> INSTRUCTIONS TO FOLLOW: The answer should reproduce the listing below character for character.

> THE DATA:
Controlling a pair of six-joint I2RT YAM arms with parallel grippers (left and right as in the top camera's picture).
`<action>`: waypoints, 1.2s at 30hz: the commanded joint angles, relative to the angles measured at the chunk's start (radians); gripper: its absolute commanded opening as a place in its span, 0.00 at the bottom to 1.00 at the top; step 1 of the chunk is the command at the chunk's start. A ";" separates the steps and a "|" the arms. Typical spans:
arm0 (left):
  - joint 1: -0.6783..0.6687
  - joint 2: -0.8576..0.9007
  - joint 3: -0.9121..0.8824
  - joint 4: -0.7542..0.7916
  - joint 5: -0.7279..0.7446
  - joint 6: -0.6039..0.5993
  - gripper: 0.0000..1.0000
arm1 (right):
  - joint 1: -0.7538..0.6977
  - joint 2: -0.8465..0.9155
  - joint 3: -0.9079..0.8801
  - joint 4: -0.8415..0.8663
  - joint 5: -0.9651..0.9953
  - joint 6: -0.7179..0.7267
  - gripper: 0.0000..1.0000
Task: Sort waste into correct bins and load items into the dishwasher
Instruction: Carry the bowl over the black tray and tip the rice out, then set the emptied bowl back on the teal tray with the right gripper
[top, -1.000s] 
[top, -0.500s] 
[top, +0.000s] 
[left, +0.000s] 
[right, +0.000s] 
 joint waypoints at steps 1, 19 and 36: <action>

> OUTPUT:
Controlling a pair of six-joint I2RT YAM arms with parallel grippers (left and right as in the top camera's picture).
`<action>`: waypoints, 1.2s at 30hz: the commanded joint angles, relative to the angles measured at the chunk's start (radians); gripper: its absolute commanded opening as a place in its span, 0.00 at the bottom to 1.00 at the top; step 1 of the chunk is the command at the chunk's start. A ";" separates the steps and a "|" the arms. Typical spans:
arm0 (left):
  - joint 1: -0.6783..0.6687
  - joint 2: -0.8576..0.9007
  - joint 3: -0.9121..0.8824
  - joint 4: -0.7542..0.7916
  - joint 5: -0.7279..0.7446
  - joint 6: -0.6039..0.5993
  - gripper: 0.0000..1.0000
arm1 (right):
  - joint 1: -0.7538..0.6977
  - joint 2: -0.8465..0.9155
  - joint 3: -0.9079..0.8801
  - joint 4: -0.8415..0.8663
  - joint 5: -0.9651..0.9953
  - joint 6: -0.7179..0.7267
  - gripper: 0.0000..1.0000
Task: Sort waste into correct bins and load items into the dishwasher
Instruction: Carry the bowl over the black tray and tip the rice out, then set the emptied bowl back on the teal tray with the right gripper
[top, -1.000s] 
[top, -0.500s] 
[top, +0.000s] 
[left, +0.000s] 
[right, +0.000s] 
 joint waypoints at steps 1, 19 and 36: <action>

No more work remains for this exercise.